HJ: Something started to develop. My guitar-based playing is borderline nonexistent, so there was a lot of editing. This sort of naïve incompetence kind of helped this indie, heartfelt feel to it. I didn’t have a lot of chops so, in a way, it kind of led me. It did feel a little bit like a laboratory, so you need the right atmosphere and the right kind of director. You could do that on any other movie, and it’s not going to fly. There was something about the spirit where that was the spirit of the project. It became infectious with all of the department.

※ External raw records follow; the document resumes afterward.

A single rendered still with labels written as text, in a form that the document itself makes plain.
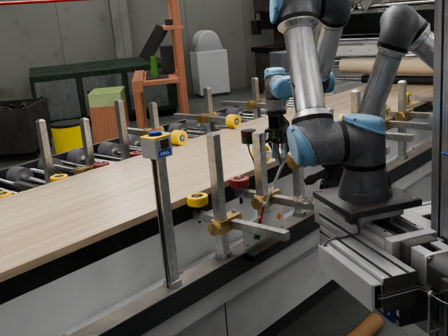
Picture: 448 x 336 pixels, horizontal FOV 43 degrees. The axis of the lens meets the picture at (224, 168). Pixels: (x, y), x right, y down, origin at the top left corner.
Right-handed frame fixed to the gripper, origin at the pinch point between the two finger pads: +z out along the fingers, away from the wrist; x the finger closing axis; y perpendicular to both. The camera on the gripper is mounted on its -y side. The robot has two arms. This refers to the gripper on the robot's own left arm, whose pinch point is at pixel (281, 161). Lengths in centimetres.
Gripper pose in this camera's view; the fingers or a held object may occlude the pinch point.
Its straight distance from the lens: 218.2
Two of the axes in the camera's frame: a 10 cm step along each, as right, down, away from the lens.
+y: -3.6, 2.7, -8.9
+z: 0.8, 9.6, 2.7
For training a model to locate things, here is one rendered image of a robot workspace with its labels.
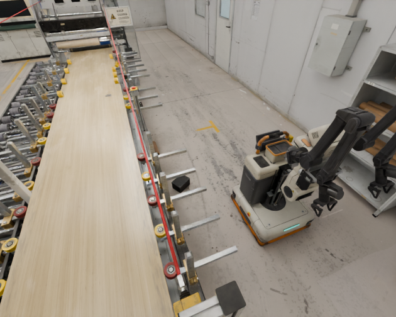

AD: The last part of the film gives you a huge orchestral piece. There’s almost no dialogue in the epilogue. There’s a kind of glimmering quality that made me wonder if you were trying to redeem him with the music.
HJ: That piece is nine minutes, and I think I succeeded in writing a piece in a slightly odd category. You know when you hear a piece that’s overtly tragic and there’s no question that it’s tragic or you hear something heroic and there’s questions about that. I feel like this piece is in a philosophic and ambiguous area where you are likely to have those feelings that you’re feeling watching the movie amplified. No matter what they are. It does start to soar but it doesn’t make us feel like it’s a happy ending.
AD: Or that Cherry is getting away with anything.
HJ: Absolutely not. It has a bittersweet sense to it but it’s not tragic. It’s hovering in a philosophic space where, I hope, it’s a musical conclusion that feels like a mirror. It’s not hugely descriptive of what we are supposed to feel. It allows you think of the redemptive or uplifting aspects, but there is some tragedy in there as well. It’s not comfortable. This is a movie that has an inherent respect for the movie. You can let them have their reaction. You don’t need to box them in.
Cherry debuts on Apple TV+ on February 26.